People celebrate the discovery of new drugs, theories, and
social phenomena. But if we conceptualize science as crossing out a list of
possible hypotheses to improve our odds of hitting on the correct one, then
experiments that fail are just as important to publish as successful ones.

Journals could not remain prestigious, however, if they
published litanies of failed experiments. As a result, the scientific community
lacks an efficient way to learn about disproven hypotheses. Worse, it
encourages researchers to cherry pick their data and express full confidence in
a conclusion that the data and their gut may not fully support. Until science
moves beyond the journal system, we may never know how many false positives
are produced by this type of fraud-light
.

 

A
Scientific Process for the 21st Century

 

Although
scientists are the cutting edge, there are many examples of missed
opportunities to make the scientific process more efficient through technology.

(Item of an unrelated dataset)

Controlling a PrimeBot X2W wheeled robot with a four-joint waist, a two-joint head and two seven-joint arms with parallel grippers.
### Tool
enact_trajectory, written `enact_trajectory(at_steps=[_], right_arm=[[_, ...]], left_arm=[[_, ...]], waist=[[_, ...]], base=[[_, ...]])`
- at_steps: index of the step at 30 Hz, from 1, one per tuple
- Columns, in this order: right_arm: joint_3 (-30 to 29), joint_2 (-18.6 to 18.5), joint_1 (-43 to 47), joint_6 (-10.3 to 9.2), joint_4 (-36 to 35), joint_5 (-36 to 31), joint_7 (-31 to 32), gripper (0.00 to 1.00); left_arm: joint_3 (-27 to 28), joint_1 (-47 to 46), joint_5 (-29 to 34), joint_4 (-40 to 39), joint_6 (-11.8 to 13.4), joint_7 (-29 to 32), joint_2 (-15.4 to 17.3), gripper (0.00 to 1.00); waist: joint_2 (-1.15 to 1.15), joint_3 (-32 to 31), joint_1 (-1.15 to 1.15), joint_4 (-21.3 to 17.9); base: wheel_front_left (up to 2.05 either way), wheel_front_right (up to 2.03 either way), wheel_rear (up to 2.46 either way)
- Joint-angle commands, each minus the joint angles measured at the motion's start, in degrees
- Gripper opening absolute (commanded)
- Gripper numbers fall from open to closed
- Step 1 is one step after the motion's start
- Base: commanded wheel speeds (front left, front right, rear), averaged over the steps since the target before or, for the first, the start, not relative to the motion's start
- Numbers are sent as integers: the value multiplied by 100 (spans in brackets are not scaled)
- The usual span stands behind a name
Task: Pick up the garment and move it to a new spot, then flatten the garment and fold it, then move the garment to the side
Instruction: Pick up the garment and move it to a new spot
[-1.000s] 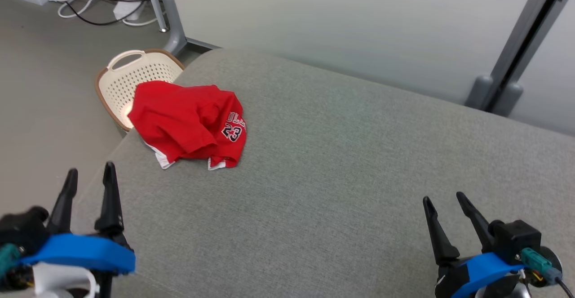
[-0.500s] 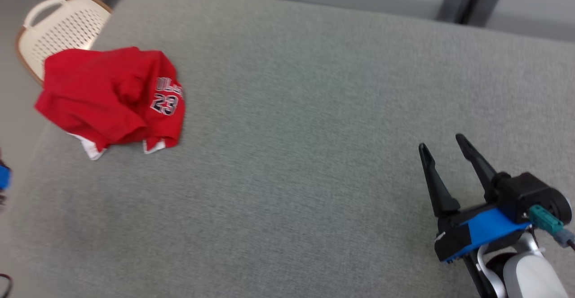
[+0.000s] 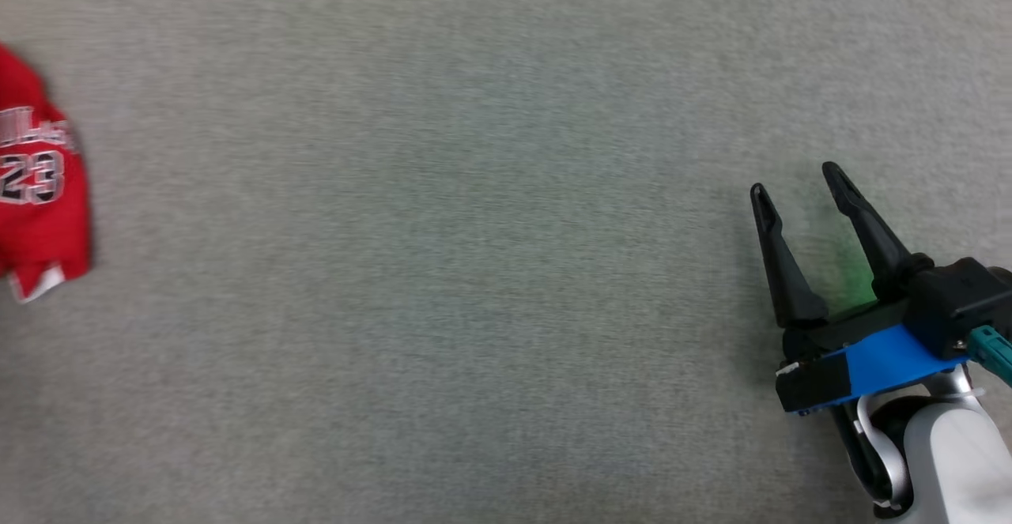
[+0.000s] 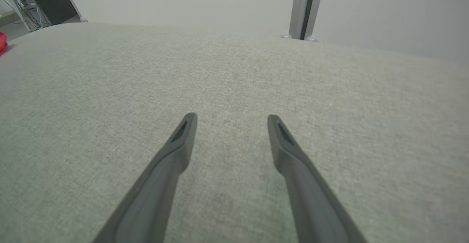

In our conversation with Banyan, a startup whose core mission is
open science, CEO Toni
Gemayel
revealed just how much
low hanging fruit is out there. “We want to go after peer review,” he says.
“Lots of people still print their papers and [physically] give them to
professors for review or put them in Word documents that have no software
compatibility.” Banyan recently launched a public beta version of its product
— tools that allow researchers to share, collaborate on, and publish
research. “The basis of the company,”
Gemayel
explains, “is that scientists will go open source if given simple, beneficial
tools.”

Physicist turned open science advocate Michael Nielsen is an
eloquent voice on what new tools could facilitate an open culture of sharing
and collaboration. One existing tool that he advocates is
arXiv
,
which allows physicists to share “preprints” of early drafts. This facilitates
feedback on ongoing work and disseminates findings faster. Another practice he
advocates — publishing all data and source code used in research projects
alongside papers — has long been endorsed by scientists and could be
accomplished within the journal framework.

In his essay “The Future of Science,” Nielsen also imagines new
tools that don’t yet exist. A system of wikis, for example, that allow
scientists to maintain perfectly up to date “super-textbooks” on their field
for reference by fellow researchers. Or an efficient system for scientists to
benefit from the expertise of scientists in other fields when their research
“gives rise to problems in areas” in which they are not experts. After all,
even Einstein needed help from mathematicians working on new forms of geometry
to build his General Theory of Relativity.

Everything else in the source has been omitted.